Based on this facility's data, families visiting should ask: "What changes have been made since the serious inspection findings, and how are you preventing similar issues?" "How do you ensure continuity of care given staff turnover, and what is your staff retention strategy?" "Can you walk me through typical staffing levels on day, evening, and night shifts?" "Can I visit during a mealtime to observe dining assistance and food quality?" These questions are particularly relevant given the facility's Immediate Jeopardy citations, the facility's high staff turnover rate, and the below-average staffing rating.

Is Morrison Safe?

Based on CMS inspection data, MORRISON NURSING HOME has documented safety concerns. Inspectors have issued 3 Immediate Jeopardy citations (the most serious violation level indicating risk of serious injury or death). The facility is currently on the Special Focus Facility watch list (a federal program monitoring the lowest-performing 1% of nursing homes nationwide). The facility has a 1-star overall rating and ranks #100 of 100 nursing homes in New Hampshire. Families considering this facility should ask detailed questions about what corrective actions have been taken since these incidents.

Do Nurses at Morrison Stick Around?

Staff turnover at MORRISON NURSING HOME is high. At 100%, the facility is 53 percentage points above the New Hampshire average of 47%. High turnover means new staff may not know residents' individual needs, medications, or preferences. It can also be disorienting for residents, especially those with dementia who rely on familiar faces. Families should ask: What is causing the turnover? What retention programs are in place? How do you ensure care continuity during staff transitions?

Was Morrison Ever Fined?

MORRISON NURSING HOME has been fined $73,340 across 2 penalty actions. This is above the New Hampshire average of $33,812. Fines in this range indicate compliance issues significant enough for CMS to impose meaningful financial consequences. Common causes include delayed correction of deficiencies, repeat violations, or care failures affecting resident safety. Families should ask facility leadership what changes have been made since these penalties.

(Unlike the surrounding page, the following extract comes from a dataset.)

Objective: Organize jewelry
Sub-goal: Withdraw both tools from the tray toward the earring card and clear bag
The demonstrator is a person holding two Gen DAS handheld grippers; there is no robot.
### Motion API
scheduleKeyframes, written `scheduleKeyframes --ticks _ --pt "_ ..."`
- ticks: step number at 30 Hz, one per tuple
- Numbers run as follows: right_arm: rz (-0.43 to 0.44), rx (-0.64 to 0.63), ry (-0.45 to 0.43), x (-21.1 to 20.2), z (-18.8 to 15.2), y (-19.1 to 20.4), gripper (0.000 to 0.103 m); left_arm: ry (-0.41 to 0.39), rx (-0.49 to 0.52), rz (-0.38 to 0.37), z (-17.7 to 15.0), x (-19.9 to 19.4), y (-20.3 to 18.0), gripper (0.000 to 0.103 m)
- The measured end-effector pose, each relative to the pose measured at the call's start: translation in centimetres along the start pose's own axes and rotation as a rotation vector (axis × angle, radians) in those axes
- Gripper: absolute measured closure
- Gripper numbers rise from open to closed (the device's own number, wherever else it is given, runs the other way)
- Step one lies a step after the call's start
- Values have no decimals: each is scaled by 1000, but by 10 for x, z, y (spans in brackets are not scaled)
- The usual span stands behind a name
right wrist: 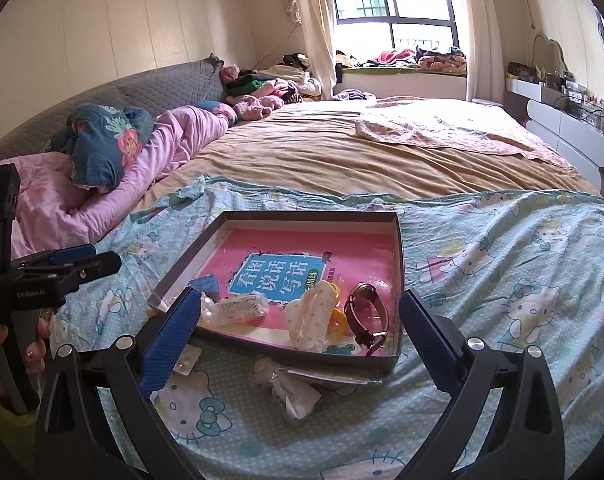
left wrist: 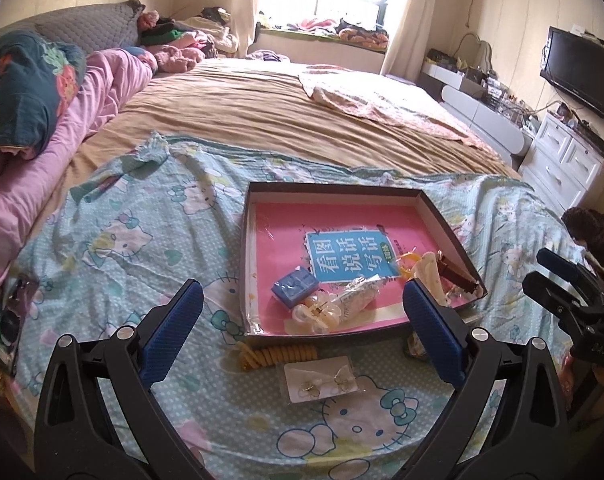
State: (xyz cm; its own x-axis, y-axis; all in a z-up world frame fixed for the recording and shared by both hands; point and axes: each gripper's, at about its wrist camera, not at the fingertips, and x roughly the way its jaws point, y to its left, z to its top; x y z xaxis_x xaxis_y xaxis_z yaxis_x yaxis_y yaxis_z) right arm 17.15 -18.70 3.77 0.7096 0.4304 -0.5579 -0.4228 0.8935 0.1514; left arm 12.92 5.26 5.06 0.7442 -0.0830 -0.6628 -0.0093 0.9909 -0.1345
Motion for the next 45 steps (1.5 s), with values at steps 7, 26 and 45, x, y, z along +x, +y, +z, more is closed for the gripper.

Is Morrison on Any Federal Watch List?

MORRISON NURSING HOME is currently an SFF Candidate, meaning CMS has identified it as potentially qualifying for the Special Focus Facility watch list. SFF Candidates have a history of serious deficiencies but haven't yet reached the threshold for full SFF designation. The facility is being monitored more closely — if problems continue, it may be added to the official watch list. Families should ask what the facility is doing to address the issues that led to this status.